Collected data
=== Begin Enclosure ===
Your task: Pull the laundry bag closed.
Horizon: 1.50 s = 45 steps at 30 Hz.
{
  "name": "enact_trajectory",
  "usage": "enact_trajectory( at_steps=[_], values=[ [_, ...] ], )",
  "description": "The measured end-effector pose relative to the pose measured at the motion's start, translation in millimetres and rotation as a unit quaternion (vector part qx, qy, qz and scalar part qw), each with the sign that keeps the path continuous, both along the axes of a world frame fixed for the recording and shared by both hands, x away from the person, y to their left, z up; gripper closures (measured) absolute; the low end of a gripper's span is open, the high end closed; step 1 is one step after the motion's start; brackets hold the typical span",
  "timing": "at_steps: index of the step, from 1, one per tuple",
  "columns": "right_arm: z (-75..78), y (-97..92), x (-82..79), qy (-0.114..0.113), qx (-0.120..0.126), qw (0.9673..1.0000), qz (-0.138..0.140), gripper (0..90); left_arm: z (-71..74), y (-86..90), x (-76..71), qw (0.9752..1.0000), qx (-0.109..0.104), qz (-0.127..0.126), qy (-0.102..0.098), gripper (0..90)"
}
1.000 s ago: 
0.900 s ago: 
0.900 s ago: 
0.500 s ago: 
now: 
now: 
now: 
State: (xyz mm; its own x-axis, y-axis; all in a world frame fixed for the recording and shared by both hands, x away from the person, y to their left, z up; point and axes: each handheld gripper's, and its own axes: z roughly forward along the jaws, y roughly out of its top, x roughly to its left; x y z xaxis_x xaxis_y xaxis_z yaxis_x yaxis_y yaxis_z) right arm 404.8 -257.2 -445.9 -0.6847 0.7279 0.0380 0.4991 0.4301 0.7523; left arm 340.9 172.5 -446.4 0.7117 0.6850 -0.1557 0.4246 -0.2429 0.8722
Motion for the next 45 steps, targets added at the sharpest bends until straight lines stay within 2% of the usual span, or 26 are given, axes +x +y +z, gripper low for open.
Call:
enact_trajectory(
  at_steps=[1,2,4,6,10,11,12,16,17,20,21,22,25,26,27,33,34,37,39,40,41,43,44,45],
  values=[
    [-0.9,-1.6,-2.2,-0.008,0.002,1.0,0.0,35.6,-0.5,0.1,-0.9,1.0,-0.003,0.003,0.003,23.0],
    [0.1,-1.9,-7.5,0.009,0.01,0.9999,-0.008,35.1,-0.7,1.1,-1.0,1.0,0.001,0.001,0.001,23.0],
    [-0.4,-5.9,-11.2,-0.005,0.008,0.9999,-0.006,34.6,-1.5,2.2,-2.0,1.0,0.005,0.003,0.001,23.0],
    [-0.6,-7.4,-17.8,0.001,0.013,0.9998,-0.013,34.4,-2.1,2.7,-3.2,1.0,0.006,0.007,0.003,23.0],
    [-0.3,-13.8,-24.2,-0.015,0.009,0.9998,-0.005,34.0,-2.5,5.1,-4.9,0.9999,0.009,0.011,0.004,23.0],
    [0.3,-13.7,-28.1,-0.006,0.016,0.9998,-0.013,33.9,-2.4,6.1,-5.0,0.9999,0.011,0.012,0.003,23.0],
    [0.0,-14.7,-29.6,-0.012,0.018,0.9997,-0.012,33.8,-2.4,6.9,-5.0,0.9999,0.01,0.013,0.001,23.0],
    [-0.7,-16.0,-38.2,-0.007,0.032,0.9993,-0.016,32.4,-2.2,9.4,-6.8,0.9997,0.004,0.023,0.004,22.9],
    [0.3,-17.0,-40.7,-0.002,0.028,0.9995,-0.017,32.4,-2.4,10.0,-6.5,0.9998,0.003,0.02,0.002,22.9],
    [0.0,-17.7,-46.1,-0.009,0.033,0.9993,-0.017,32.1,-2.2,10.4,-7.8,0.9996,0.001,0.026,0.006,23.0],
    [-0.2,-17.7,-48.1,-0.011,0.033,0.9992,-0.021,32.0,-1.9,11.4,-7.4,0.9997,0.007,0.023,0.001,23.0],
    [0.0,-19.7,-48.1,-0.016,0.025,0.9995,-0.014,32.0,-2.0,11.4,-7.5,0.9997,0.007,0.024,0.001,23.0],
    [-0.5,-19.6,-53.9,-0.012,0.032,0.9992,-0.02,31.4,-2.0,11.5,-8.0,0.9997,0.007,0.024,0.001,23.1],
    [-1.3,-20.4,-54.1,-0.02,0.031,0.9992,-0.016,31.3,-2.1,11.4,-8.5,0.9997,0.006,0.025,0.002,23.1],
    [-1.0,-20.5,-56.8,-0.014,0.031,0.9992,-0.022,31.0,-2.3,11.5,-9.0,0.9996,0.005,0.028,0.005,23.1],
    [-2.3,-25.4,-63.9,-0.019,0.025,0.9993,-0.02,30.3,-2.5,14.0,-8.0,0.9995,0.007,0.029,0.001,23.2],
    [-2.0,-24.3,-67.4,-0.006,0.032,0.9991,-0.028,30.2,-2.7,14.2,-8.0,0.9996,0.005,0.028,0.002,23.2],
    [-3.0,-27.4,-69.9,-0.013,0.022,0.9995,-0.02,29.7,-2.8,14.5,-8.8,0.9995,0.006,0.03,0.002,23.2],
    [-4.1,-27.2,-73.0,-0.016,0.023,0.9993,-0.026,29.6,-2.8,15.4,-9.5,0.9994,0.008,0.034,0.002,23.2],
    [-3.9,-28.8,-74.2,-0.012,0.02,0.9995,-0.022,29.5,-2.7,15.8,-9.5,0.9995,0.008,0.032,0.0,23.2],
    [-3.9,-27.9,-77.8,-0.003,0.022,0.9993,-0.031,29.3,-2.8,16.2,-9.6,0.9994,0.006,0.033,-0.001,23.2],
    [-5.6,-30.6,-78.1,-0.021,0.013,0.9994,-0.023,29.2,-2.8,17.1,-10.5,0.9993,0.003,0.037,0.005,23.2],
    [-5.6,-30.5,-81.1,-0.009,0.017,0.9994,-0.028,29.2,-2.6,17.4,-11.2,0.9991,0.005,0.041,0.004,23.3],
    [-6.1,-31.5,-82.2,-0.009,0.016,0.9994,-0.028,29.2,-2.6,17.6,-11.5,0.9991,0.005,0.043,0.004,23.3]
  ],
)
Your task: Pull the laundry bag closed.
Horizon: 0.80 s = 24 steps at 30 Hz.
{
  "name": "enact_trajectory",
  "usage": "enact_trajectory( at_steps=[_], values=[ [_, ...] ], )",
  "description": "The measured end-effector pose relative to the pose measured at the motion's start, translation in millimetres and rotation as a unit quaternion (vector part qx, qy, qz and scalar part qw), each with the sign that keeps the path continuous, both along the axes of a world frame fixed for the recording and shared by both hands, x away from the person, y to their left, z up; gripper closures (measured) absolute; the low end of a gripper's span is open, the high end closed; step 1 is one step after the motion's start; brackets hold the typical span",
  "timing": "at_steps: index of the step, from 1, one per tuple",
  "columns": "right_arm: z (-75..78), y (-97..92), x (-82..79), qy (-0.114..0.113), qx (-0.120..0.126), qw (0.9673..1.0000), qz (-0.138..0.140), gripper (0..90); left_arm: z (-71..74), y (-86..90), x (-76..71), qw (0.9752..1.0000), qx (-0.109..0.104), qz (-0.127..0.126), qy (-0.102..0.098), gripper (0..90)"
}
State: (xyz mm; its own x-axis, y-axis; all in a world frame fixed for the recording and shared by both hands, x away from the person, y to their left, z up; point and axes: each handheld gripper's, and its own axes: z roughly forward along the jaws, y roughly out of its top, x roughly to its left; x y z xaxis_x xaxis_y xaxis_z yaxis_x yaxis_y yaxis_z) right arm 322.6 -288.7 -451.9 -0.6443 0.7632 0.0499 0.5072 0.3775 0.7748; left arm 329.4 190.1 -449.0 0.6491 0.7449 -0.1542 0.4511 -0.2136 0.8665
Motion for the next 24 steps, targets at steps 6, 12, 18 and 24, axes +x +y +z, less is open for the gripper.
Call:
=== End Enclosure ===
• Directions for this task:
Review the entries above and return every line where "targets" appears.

• Task solution:
Motion for the next 45 steps, targets added at the sharpest bends until straight lines stay within 2% of the usual span, or 26 are given, axes +x +y +z, gripper low for open.
Motion for the next 24 steps, targets at steps 6, 12, 18 and 24, axes +x +y +z, less is open for the gripper.

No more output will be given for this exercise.